● DATASET EXTRACT
((

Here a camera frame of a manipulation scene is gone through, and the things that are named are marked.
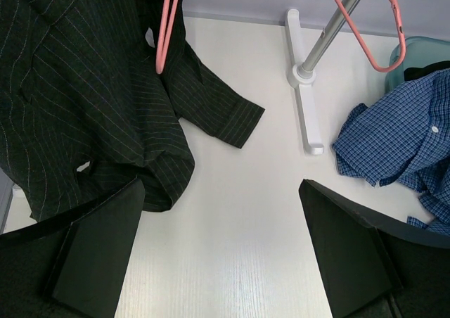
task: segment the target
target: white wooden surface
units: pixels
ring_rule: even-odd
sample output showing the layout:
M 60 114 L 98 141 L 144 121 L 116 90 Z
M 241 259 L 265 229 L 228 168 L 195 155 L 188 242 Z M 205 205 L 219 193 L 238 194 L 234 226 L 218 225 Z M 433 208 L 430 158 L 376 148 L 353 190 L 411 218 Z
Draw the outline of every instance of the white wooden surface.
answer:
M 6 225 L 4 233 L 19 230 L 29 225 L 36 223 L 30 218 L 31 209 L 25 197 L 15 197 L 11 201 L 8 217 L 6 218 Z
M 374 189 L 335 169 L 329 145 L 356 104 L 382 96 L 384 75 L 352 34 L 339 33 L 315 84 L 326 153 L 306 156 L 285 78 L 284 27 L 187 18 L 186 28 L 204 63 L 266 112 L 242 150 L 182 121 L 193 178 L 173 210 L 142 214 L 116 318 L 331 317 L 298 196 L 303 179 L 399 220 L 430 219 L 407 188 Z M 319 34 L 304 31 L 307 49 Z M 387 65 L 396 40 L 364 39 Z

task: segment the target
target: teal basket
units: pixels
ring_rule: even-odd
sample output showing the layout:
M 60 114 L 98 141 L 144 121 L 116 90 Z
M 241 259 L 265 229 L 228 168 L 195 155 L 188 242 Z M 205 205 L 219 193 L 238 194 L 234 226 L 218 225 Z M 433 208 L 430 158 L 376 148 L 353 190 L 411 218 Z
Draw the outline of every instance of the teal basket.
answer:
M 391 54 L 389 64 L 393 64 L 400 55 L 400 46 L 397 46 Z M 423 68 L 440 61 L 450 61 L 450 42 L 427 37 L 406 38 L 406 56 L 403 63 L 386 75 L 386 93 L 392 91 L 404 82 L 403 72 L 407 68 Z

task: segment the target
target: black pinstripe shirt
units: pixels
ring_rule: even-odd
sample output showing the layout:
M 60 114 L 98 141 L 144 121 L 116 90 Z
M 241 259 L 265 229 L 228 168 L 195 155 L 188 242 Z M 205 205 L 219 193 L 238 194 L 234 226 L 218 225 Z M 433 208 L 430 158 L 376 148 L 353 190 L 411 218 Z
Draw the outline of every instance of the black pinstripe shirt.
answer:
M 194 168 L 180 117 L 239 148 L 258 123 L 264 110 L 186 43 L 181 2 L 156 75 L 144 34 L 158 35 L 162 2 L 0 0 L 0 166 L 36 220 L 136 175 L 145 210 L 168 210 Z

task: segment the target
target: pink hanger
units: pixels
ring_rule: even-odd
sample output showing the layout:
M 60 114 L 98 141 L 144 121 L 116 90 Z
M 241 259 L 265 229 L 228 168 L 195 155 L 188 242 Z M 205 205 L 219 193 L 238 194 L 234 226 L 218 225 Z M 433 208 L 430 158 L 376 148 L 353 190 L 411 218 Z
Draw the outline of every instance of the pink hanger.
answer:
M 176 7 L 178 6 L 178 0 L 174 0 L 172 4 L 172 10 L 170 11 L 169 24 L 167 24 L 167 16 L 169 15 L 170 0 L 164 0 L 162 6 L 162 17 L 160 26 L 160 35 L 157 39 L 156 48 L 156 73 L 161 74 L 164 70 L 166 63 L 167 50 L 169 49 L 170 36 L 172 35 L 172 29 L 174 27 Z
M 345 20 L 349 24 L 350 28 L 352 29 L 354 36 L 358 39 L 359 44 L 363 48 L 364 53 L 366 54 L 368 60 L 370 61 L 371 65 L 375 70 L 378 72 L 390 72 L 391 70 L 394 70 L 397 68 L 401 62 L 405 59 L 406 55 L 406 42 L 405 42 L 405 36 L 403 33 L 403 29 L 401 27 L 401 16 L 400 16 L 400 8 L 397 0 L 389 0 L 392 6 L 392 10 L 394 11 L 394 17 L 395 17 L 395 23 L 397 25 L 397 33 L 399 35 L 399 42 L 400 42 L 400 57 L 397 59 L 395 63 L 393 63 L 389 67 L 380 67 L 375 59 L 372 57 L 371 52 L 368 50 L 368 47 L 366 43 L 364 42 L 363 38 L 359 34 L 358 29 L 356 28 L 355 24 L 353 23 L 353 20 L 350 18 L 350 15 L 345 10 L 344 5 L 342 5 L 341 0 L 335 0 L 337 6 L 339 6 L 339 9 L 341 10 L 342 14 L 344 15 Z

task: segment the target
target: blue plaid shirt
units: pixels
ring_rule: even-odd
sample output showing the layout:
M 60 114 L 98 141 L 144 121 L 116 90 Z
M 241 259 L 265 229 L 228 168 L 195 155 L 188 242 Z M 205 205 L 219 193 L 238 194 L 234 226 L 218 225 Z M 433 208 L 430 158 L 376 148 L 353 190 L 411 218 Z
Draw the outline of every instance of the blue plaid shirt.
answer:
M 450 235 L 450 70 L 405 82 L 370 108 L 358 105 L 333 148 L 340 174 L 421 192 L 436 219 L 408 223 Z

))

● ASSIGNMENT
Except for the pictures, write the data out exactly.

● OUTPUT FOR THIS TASK
Here a camera frame of a manipulation scene is gone through, and the things that are named are marked.
task: segment the target
target: white wooden surface
units: pixels
ring_rule: even-odd
sample output showing the layout:
M 60 114 L 98 141 L 144 121 L 116 90 Z
M 241 259 L 265 229 L 228 168 L 195 155 L 188 242 Z M 205 205 L 219 193 L 238 194 L 234 226 L 218 225 Z M 433 208 L 430 158 L 376 148 L 353 190 L 411 218 Z
Draw the outline of every instance of the white wooden surface.
answer:
M 6 225 L 4 233 L 19 230 L 29 225 L 36 223 L 30 218 L 31 209 L 25 197 L 15 197 L 11 201 L 8 217 L 6 218 Z
M 374 189 L 335 169 L 329 145 L 356 104 L 382 96 L 384 75 L 352 34 L 339 33 L 315 84 L 326 153 L 306 156 L 285 78 L 284 27 L 187 18 L 186 28 L 204 63 L 266 112 L 242 150 L 182 121 L 193 178 L 173 210 L 142 214 L 116 318 L 331 317 L 298 196 L 303 179 L 399 220 L 430 219 L 407 188 Z M 319 34 L 304 31 L 307 49 Z M 387 65 L 396 40 L 364 39 Z

task: segment the target
target: teal basket
units: pixels
ring_rule: even-odd
sample output showing the layout:
M 60 114 L 98 141 L 144 121 L 116 90 Z
M 241 259 L 265 229 L 228 168 L 195 155 L 188 242 Z M 205 205 L 219 193 L 238 194 L 234 226 L 218 225 Z M 433 208 L 430 158 L 376 148 L 353 190 L 411 218 Z
Draw the outline of every instance of the teal basket.
answer:
M 391 54 L 389 64 L 393 64 L 400 55 L 400 46 L 397 46 Z M 423 68 L 440 61 L 450 61 L 450 42 L 427 37 L 406 38 L 406 56 L 403 63 L 386 75 L 386 93 L 392 91 L 404 82 L 403 72 L 407 68 Z

task: segment the target
target: black pinstripe shirt
units: pixels
ring_rule: even-odd
sample output showing the layout:
M 60 114 L 98 141 L 144 121 L 116 90 Z
M 241 259 L 265 229 L 228 168 L 195 155 L 188 242 Z M 205 205 L 219 193 L 238 194 L 234 226 L 218 225 Z M 433 208 L 430 158 L 376 148 L 353 190 L 411 218 Z
Draw the outline of every instance of the black pinstripe shirt.
answer:
M 194 168 L 180 117 L 239 148 L 258 123 L 264 110 L 186 43 L 181 2 L 156 75 L 144 34 L 158 35 L 162 2 L 0 0 L 0 166 L 36 220 L 136 175 L 145 210 L 168 210 Z

task: segment the target
target: pink hanger
units: pixels
ring_rule: even-odd
sample output showing the layout:
M 60 114 L 98 141 L 144 121 L 116 90 Z
M 241 259 L 265 229 L 228 168 L 195 155 L 188 242 Z M 205 205 L 219 193 L 238 194 L 234 226 L 218 225 Z M 433 208 L 430 158 L 376 148 L 353 190 L 411 218 Z
Draw the outline of every instance of the pink hanger.
answer:
M 176 7 L 178 6 L 178 0 L 174 0 L 172 4 L 172 10 L 170 11 L 169 24 L 167 24 L 167 16 L 169 15 L 170 0 L 164 0 L 162 6 L 162 17 L 160 26 L 160 35 L 157 39 L 156 48 L 156 73 L 161 74 L 164 70 L 166 63 L 167 50 L 169 49 L 170 36 L 172 35 L 172 29 L 174 27 Z
M 345 20 L 349 24 L 350 28 L 352 29 L 354 36 L 358 39 L 359 44 L 363 48 L 364 53 L 366 54 L 368 60 L 370 61 L 371 65 L 375 70 L 378 72 L 390 72 L 391 70 L 394 70 L 397 68 L 401 62 L 405 59 L 406 55 L 406 42 L 405 42 L 405 36 L 403 33 L 403 29 L 401 27 L 401 16 L 400 16 L 400 8 L 397 0 L 389 0 L 392 6 L 392 10 L 394 11 L 394 17 L 395 17 L 395 23 L 397 25 L 397 33 L 399 35 L 399 42 L 400 42 L 400 57 L 397 59 L 395 63 L 393 63 L 389 67 L 380 67 L 375 59 L 372 57 L 371 52 L 368 50 L 368 47 L 366 43 L 364 42 L 363 38 L 359 34 L 358 29 L 356 28 L 355 24 L 353 23 L 353 20 L 350 18 L 350 15 L 345 10 L 344 5 L 342 5 L 341 0 L 335 0 L 337 6 L 339 6 L 339 9 L 341 10 L 342 14 L 344 15 Z

task: segment the target
target: blue plaid shirt
units: pixels
ring_rule: even-odd
sample output showing the layout:
M 60 114 L 98 141 L 144 121 L 116 90 Z
M 241 259 L 265 229 L 228 168 L 195 155 L 188 242 Z M 205 205 L 219 193 L 238 194 L 234 226 L 218 225 Z M 433 208 L 430 158 L 376 148 L 353 190 L 411 218 Z
Draw the outline of every instance of the blue plaid shirt.
answer:
M 450 235 L 450 70 L 405 82 L 370 108 L 358 105 L 333 148 L 340 174 L 421 192 L 436 219 L 408 223 Z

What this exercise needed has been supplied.